4 (6.5 oz.) cans chopped clams, undrained (Bar Harbor is a brand I have found to be more tender and less gritty than others available.)
2 (8 oz.) bottles clam juice + 2½ c water (or fish stock if you have it - I happened to have some in the freezer that I used in this batch.)
6-8 slices thick, good bacon, chopped  (Hempler's, if you can get it, is exceptional bacon.)
1 tbsp butter
1 medium yellow onion, chopped
2 stalks celery, finely diced
1 tsp minced garlic, optional
3 tbsp flour
4 medium yellow potatoes, scrubbed and diced
1 bay leaf
¼ tsp dried thyme (a sprig of lemon thyme is fabulous if you have it.)
~1 tsp sea salt or to taste
¼ tsp white pepper
1 tbsp dried parsley
1 cup heavy cream
3 shots tabasco sauce
fresh gound pepper to taste

Fry bacon in stock pot over medium low heat until crisp, but not crunchy.  (I like to use kitchen scissors to snip it right into the pot.)  Remove and set aside in a bowl.  Feel free to add an extra slice or two to deal with passersby snitching pieces to snack on.  (Who me?  Blink blink...)  Keep about 1 tbsp bacon grease in the pot. 

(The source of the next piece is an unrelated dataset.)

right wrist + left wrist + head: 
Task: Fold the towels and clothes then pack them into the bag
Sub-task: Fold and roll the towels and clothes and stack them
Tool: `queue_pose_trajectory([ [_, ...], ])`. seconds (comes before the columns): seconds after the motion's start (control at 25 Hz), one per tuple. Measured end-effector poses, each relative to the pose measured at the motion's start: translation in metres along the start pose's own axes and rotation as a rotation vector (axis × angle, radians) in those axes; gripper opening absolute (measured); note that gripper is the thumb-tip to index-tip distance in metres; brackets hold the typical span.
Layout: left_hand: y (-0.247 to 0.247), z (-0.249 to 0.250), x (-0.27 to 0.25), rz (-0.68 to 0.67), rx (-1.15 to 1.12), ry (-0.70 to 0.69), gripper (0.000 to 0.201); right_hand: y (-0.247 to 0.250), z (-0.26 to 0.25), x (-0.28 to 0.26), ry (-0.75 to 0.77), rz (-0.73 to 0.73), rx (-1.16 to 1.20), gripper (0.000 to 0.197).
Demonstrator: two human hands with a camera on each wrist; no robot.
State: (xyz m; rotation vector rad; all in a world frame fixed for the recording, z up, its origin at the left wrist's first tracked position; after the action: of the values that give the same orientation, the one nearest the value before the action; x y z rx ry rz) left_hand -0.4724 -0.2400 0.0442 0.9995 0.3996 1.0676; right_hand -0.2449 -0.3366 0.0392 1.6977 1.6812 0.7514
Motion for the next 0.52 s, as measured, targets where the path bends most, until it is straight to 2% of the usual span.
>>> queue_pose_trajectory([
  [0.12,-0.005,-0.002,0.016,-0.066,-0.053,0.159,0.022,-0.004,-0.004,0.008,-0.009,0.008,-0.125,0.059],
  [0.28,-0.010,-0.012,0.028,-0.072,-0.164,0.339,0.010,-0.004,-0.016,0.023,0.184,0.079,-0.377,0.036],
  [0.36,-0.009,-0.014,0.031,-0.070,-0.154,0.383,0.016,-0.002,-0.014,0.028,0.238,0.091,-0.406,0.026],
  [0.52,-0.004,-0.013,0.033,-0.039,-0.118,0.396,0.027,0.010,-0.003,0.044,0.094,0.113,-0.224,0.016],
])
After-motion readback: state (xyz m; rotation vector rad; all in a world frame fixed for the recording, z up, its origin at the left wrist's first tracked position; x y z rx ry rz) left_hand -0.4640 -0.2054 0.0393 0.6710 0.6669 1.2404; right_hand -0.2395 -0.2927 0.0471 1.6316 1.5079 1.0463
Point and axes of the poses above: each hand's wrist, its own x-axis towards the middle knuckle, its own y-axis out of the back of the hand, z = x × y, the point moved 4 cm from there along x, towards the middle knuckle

Add the tbsp of butter and saute the onion, celery and optional garlic until softened.  (I don't often use anything but fresh anymore, but the jarred minced garlic is good in this case as it doesn't overpower the chowder.) 

Add the flour to the onion mixture and cook for about a minute. 

Slowly whisk in the clam juice and water or fish stock.

Add the bay leaf, thyme and potatoes and simmer over medium low heat for about 20 minutes or until potatoes are tender.  Remove bay leaf.

Add cream, clams with juice, parsley, white pepper and tabasco.  Bring to simmer and season to taste with sea salt and fresh ground pepper.

You may thicken this soup more if you like with flour, starch or instant potatoes.